=== GOAL OF THE EXERCISE ===
Only one stretch of the data below is needed. Output the lines from the one with "In this document" up to and including the one with "Write the word", exactly as they stand.

=== MATERIAL PROVIDED ===
»»

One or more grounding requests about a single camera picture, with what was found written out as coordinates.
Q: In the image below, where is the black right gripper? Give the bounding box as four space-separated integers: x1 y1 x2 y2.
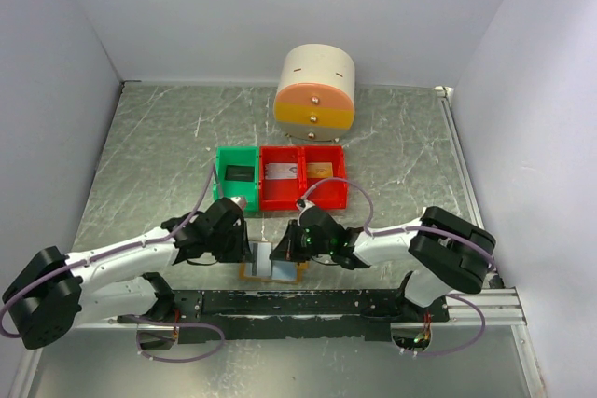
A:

««
»»

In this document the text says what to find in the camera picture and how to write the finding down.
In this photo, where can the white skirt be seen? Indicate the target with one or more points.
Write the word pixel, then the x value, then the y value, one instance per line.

««

=== TASK RESPONSE ===
In this document the text says what to find in the camera picture and how to write the finding down.
In this photo, where can the white skirt be seen? Indicate the target with one or more points.
Write the word pixel, then the x value, then the y value, one instance per line.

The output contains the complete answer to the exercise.